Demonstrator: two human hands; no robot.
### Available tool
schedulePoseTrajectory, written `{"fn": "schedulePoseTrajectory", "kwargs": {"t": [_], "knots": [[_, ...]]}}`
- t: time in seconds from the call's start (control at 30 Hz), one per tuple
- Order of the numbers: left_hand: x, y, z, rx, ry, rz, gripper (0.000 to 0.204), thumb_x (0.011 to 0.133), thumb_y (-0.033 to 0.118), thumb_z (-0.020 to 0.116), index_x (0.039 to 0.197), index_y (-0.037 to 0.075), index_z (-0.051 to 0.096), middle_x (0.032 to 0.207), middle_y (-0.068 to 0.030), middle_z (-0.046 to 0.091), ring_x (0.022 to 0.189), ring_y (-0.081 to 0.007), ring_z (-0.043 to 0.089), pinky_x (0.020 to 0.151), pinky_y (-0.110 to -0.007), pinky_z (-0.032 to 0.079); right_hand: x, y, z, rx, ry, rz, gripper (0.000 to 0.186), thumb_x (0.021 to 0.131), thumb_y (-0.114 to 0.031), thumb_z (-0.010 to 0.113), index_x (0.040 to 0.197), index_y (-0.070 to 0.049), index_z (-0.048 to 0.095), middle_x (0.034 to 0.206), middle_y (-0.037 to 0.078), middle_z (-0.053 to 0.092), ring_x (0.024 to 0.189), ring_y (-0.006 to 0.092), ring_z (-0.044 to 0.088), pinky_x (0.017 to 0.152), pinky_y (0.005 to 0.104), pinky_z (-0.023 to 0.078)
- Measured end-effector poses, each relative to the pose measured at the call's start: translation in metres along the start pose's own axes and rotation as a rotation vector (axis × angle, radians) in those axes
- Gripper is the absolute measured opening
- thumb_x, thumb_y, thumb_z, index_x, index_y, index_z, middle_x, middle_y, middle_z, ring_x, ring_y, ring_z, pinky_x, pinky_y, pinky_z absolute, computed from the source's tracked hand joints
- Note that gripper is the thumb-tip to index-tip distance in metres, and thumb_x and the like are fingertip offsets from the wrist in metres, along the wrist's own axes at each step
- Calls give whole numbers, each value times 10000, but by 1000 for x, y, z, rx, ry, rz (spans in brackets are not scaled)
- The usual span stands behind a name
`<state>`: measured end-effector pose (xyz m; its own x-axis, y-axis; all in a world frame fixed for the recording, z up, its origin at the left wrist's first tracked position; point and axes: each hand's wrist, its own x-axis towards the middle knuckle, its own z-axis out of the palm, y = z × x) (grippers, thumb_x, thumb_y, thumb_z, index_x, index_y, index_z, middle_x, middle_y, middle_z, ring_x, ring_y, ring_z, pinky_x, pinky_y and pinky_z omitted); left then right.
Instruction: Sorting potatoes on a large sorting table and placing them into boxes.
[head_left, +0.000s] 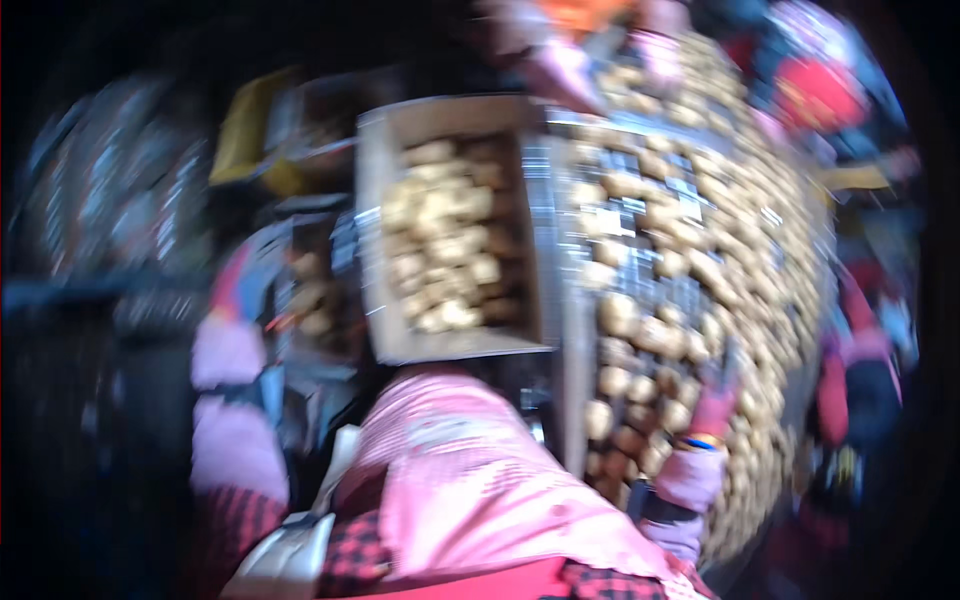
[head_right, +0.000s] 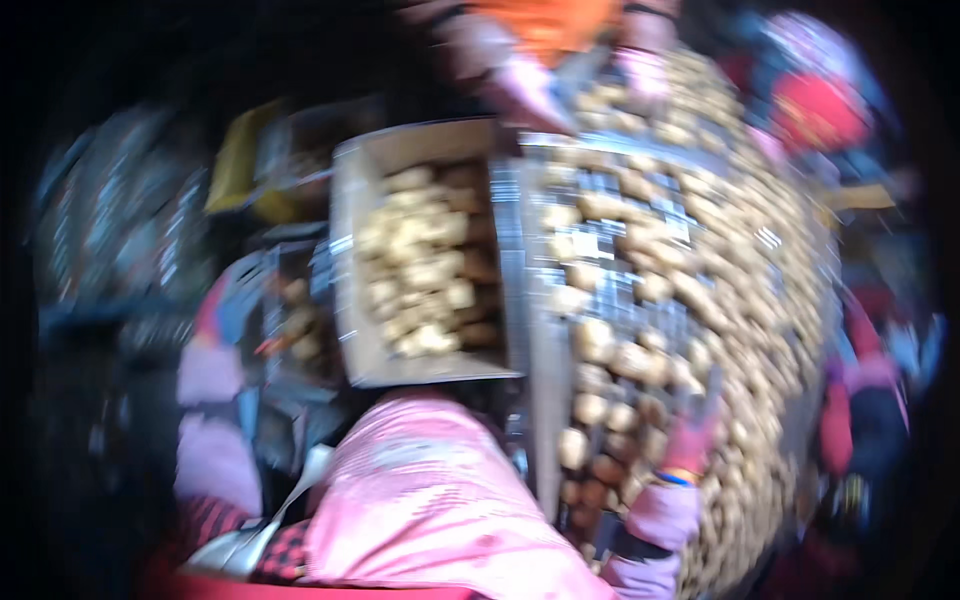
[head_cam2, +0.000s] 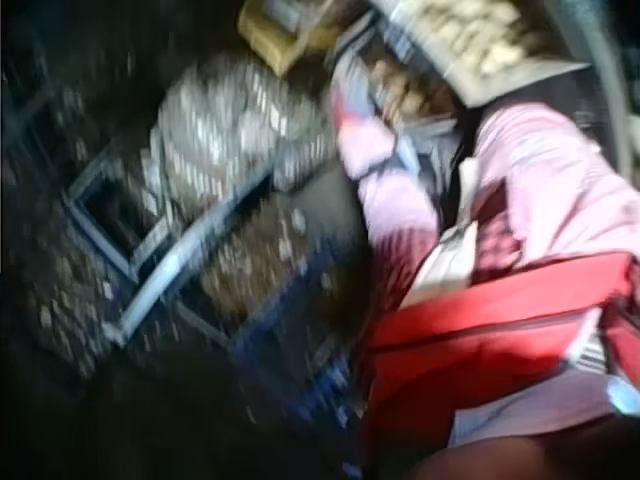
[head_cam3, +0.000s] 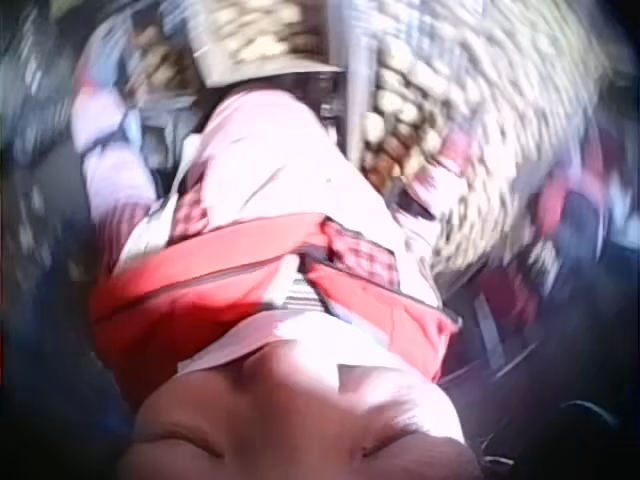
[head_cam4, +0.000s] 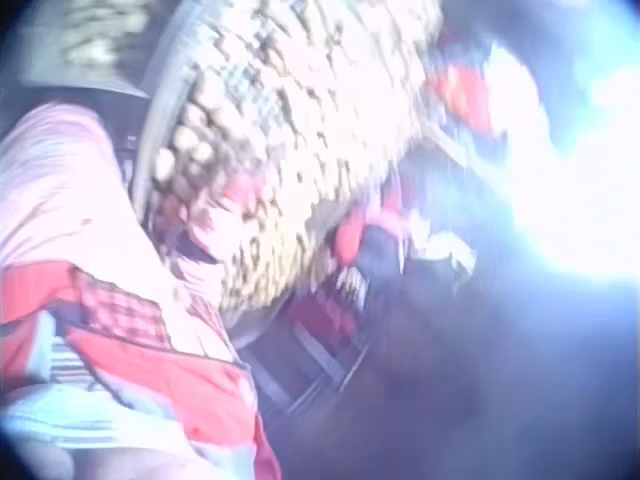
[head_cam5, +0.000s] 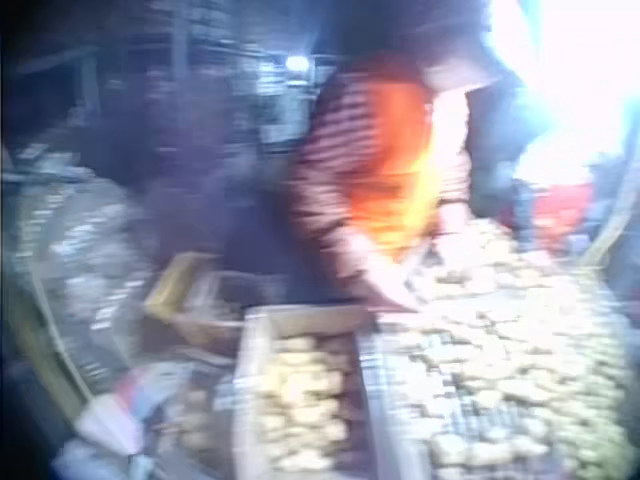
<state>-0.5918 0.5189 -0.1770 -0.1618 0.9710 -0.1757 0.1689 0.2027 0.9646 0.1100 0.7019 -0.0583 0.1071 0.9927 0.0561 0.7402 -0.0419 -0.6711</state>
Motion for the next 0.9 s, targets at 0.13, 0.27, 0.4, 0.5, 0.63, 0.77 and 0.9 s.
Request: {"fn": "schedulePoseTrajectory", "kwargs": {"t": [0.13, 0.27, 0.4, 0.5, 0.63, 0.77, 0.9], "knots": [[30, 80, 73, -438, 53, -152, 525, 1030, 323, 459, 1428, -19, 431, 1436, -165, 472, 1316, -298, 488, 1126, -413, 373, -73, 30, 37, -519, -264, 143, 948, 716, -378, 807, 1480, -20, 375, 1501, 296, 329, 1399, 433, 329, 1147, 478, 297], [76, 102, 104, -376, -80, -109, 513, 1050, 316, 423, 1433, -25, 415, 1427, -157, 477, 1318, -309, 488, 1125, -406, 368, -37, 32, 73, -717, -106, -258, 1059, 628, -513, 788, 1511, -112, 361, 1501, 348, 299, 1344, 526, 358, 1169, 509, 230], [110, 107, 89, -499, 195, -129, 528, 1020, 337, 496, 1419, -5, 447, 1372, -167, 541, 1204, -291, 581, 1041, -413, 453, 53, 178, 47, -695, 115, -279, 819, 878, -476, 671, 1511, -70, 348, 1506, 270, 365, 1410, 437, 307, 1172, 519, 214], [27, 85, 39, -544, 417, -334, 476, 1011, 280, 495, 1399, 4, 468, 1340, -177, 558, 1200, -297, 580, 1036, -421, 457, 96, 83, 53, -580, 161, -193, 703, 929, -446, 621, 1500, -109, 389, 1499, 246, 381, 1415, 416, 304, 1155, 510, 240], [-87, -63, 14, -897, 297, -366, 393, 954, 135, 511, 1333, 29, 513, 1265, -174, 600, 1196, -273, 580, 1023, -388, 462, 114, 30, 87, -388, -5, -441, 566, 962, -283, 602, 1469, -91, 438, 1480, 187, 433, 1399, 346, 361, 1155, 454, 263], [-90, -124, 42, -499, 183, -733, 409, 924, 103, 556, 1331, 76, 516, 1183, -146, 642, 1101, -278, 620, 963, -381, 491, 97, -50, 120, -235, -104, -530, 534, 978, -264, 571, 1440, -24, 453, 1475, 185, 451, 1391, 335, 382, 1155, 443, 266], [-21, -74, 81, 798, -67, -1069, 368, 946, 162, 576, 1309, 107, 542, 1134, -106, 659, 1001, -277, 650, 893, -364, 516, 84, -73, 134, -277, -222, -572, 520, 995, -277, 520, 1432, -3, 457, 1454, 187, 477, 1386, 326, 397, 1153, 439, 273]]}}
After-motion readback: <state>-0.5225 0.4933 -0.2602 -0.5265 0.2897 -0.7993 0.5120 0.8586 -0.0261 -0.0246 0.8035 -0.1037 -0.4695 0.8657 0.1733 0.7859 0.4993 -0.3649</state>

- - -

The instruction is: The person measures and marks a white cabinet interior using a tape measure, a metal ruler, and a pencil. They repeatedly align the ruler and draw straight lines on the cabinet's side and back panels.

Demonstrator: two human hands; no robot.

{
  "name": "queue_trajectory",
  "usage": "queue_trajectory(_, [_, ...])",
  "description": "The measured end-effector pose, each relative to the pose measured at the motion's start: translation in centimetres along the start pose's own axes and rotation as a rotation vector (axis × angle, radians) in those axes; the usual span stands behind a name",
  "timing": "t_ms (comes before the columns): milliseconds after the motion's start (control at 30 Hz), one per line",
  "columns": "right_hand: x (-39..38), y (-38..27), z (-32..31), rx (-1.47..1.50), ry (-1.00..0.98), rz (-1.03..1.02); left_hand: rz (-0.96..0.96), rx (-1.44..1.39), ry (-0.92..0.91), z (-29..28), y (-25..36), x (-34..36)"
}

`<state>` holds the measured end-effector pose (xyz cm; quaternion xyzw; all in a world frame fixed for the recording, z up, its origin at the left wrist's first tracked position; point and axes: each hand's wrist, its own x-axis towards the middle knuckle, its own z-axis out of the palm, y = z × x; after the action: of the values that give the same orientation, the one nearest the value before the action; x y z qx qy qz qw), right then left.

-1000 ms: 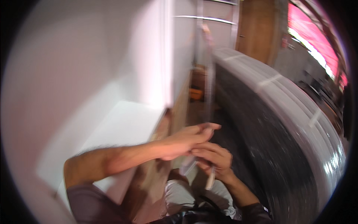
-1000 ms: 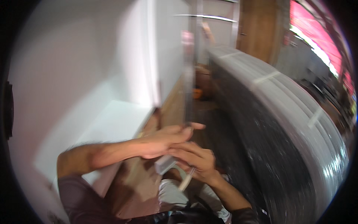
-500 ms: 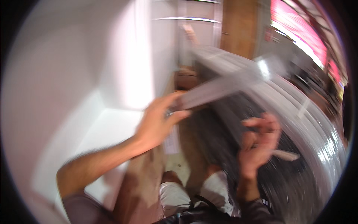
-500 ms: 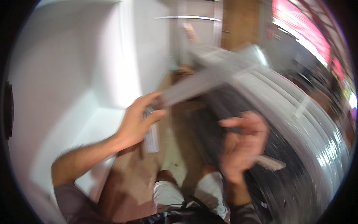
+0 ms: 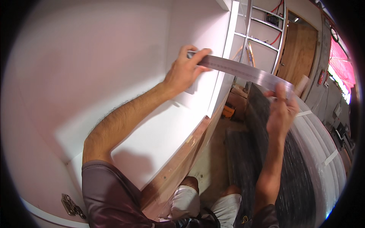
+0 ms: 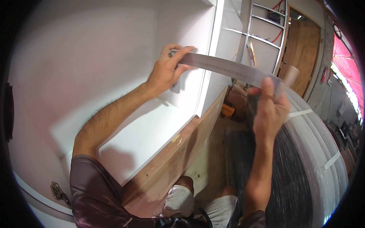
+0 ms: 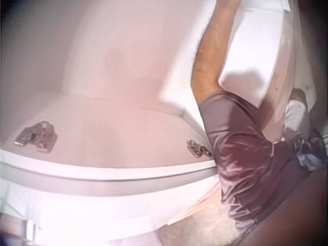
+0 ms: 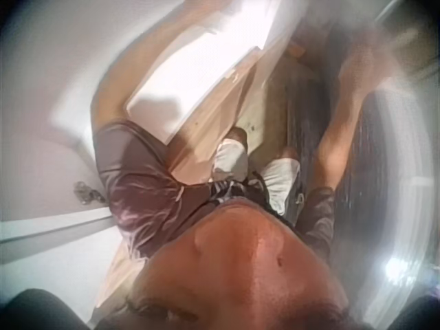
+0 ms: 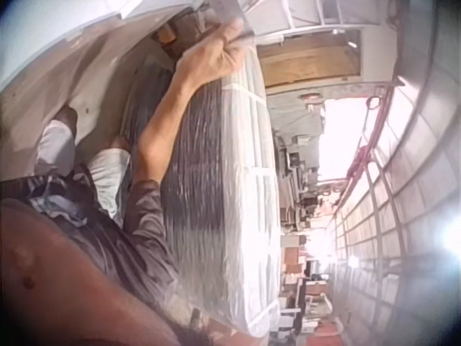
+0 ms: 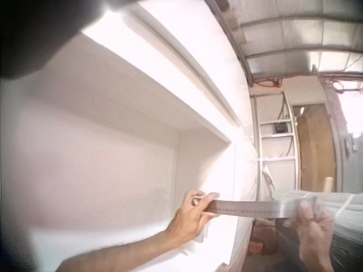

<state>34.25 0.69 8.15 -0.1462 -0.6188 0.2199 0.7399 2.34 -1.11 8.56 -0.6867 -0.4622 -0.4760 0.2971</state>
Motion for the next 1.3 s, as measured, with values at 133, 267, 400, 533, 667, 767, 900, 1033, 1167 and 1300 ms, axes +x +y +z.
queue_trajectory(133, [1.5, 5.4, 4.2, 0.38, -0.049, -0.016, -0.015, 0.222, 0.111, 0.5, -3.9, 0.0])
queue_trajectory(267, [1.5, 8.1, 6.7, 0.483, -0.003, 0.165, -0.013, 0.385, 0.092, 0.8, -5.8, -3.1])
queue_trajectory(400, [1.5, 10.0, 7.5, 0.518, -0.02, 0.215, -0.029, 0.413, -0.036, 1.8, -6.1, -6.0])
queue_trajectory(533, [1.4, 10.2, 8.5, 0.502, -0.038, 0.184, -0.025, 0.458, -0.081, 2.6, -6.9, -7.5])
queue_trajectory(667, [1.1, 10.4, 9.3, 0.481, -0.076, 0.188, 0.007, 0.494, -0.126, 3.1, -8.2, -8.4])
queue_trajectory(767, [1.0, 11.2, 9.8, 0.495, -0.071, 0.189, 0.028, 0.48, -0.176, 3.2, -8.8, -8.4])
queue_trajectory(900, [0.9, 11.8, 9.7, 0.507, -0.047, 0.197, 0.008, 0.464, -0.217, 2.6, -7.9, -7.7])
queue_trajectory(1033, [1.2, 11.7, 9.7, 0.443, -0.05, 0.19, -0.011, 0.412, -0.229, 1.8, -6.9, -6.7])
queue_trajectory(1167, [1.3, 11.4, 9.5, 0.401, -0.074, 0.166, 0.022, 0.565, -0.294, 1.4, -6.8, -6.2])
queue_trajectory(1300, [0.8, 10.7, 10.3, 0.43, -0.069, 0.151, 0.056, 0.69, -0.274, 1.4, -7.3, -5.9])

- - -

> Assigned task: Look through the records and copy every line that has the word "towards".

> Task response:
`<state>`: measured end-effector pose (xyz m; its own x-axis, y-axis; all in a world frame fixed for the recording, z up, its origin at the left wrist's first tracked position; point and axes: each hand's wrist, its own x-axis towards the middle knuckle, its own z-axis out of the palm, y = z × x) (grippers, thumb_x, thumb_y, thumb_z, index_x, index_y, index_z, middle_x, middle_y, middle_z, ring_x, ring_y, ring_z, pinky_x, pinky_y and pinky_z omitted); left then right.
`<state>` holds the measured end-effector pose (xyz cm; quaternion xyzw; all in a world frame fixed for the recording, z up, its origin at the left wrist's first tracked position; point and axes: each hand's wrist, its own x-axis towards the middle knuckle, its own z-axis out of the palm, y = z × x; after the action: of the values that give the same orientation, the one nearest the value before the action; x y z qx qy qz qw), right then left.

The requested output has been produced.